Nato: “Stop a guerra entro tre mesi”

TUNISI – L’ex premier del governo del regime di Muammar Gheddafi, Baghadi al-Mahmoudi, è stato arrestato in Tunisia. La notizia è stata confermata dal ministero dell’Interno tunisino.

L’ex capo del governo, che all’inizio del mese aveva annunciato il suo appoggio al Cnt e preso le distanze dal Colonnello, ha ammesso alle autorità tunisine di essere entrato nel paese illegalmente. Mentre tentavano di fuggire in Algeria, lui e i suoi due accompagnatori sono stati trovati sprovvisti di regolare visto d’ingresso.

Dal canto suo il comandante dell’operazione Nato Unified Protector, Charles Bouchard, ha dichiarato di essere “fiducioso che riusciremo a concludere la missione entro 90 giorni”. “La durata – ha detto – dipenderà dalle attività del Cnt e dalla volontà delle forze pro Gheddafi di continuare a combattere”.

Bouchard, dopo aver ringraziato il governo italiano “per aver messo a disposizione basi fondamentali per le operazioni aeree”, ha affermato di non sapere dove si trovi Gheddafi, “ma sappiamo che continua a diramare messaggi e ordini alle forze a lui fedeli di continuare a combattere”.

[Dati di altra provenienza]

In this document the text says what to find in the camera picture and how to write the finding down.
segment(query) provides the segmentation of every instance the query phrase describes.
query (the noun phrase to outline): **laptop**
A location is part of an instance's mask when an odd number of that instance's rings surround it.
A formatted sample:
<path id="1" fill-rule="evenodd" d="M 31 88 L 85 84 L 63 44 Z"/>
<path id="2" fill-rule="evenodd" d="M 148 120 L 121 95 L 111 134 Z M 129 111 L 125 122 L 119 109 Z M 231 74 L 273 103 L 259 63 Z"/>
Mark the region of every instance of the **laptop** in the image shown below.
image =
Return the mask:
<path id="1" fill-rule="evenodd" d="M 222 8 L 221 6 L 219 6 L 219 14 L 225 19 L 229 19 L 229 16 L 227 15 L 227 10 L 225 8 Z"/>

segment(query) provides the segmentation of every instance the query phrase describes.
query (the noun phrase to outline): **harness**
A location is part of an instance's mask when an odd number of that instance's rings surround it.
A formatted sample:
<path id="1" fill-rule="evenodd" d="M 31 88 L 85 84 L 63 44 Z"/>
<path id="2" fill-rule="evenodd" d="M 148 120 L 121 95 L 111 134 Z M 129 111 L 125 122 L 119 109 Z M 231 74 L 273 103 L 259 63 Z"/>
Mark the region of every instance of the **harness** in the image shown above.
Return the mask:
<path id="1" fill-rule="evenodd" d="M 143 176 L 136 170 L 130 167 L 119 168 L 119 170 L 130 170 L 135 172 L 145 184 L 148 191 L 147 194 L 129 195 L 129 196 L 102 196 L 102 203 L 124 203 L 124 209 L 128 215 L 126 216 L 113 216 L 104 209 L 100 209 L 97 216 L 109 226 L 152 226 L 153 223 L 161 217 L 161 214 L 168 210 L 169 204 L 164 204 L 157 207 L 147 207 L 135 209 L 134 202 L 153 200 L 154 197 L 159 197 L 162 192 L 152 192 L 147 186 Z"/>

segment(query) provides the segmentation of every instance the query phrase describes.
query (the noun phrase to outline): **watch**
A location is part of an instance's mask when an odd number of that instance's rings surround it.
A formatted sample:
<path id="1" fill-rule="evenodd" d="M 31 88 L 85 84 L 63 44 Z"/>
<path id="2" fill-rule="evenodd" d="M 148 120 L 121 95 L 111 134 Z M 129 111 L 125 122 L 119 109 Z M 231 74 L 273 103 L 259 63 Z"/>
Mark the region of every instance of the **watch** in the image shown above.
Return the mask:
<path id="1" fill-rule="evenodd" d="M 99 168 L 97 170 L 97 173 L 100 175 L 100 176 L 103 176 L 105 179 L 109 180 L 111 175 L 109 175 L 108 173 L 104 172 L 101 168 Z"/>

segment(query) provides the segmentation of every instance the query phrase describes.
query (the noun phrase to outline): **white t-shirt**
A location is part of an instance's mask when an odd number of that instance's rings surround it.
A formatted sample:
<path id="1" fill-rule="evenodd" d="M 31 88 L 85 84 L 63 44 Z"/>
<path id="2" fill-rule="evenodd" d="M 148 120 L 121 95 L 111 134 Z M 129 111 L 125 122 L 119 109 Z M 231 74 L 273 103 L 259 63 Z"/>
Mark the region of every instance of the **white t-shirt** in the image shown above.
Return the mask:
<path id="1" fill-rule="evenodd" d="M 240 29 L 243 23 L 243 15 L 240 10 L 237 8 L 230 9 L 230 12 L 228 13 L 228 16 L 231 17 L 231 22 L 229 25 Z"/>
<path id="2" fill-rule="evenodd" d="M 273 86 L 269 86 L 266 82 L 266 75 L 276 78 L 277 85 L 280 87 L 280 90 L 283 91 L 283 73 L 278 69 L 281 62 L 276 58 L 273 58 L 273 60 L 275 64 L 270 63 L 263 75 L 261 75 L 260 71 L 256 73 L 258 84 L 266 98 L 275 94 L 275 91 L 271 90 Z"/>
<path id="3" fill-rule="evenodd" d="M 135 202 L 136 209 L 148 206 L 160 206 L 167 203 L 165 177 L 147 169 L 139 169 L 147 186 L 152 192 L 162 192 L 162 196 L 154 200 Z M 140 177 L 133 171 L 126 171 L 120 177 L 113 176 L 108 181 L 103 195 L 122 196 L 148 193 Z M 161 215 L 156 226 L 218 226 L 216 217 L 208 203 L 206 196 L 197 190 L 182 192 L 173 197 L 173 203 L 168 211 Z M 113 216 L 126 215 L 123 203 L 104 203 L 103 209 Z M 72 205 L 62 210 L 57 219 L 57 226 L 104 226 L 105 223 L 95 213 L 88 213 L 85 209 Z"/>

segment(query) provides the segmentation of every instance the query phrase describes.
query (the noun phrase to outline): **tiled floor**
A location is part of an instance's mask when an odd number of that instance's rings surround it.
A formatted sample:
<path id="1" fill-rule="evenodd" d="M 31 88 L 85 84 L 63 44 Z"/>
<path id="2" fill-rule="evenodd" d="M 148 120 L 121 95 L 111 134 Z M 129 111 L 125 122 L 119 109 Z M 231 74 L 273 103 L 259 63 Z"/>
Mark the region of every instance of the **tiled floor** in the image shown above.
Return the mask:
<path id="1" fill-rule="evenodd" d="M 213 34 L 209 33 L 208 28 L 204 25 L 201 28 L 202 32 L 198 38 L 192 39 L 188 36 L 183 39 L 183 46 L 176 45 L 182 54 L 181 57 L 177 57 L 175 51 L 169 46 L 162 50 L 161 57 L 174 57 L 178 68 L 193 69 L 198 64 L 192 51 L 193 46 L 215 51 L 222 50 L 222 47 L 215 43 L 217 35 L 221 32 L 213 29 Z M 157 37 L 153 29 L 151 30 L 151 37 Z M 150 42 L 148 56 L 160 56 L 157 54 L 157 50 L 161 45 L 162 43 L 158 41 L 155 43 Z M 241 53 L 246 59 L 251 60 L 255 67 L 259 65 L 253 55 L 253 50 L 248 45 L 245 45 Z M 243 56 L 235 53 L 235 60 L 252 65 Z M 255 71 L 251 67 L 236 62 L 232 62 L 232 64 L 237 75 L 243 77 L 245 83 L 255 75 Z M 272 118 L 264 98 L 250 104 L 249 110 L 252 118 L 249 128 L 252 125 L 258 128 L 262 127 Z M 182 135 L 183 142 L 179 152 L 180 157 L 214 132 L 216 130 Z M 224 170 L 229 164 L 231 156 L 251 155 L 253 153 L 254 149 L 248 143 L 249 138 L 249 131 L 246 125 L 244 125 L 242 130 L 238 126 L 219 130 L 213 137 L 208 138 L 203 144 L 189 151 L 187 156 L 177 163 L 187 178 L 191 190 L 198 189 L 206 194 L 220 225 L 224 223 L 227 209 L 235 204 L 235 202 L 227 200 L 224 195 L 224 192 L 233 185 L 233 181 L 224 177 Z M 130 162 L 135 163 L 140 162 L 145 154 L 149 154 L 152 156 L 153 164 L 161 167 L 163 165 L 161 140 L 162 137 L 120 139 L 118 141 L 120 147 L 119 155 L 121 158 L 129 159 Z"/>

Quanto a un’eventuale fuga delle forze pro Gheddafi dalle tre sacche del Paese che ancora sono sotto il loro controllo “sarebbe inutile perché sono circondati, il resto della Libia è sotto il controllo del Cnt”, ha dichiarato ancora il comandante, che ha aggiunto: “Siamo al punto in cui posso solo chiedere alle forze del regime di arrendersi e trovare un accordo pacifico – ha detto Bouchard – ma, se decidono in senso contrario prenderemo tutte le misure necessarie per mettere fine a questa situazione”.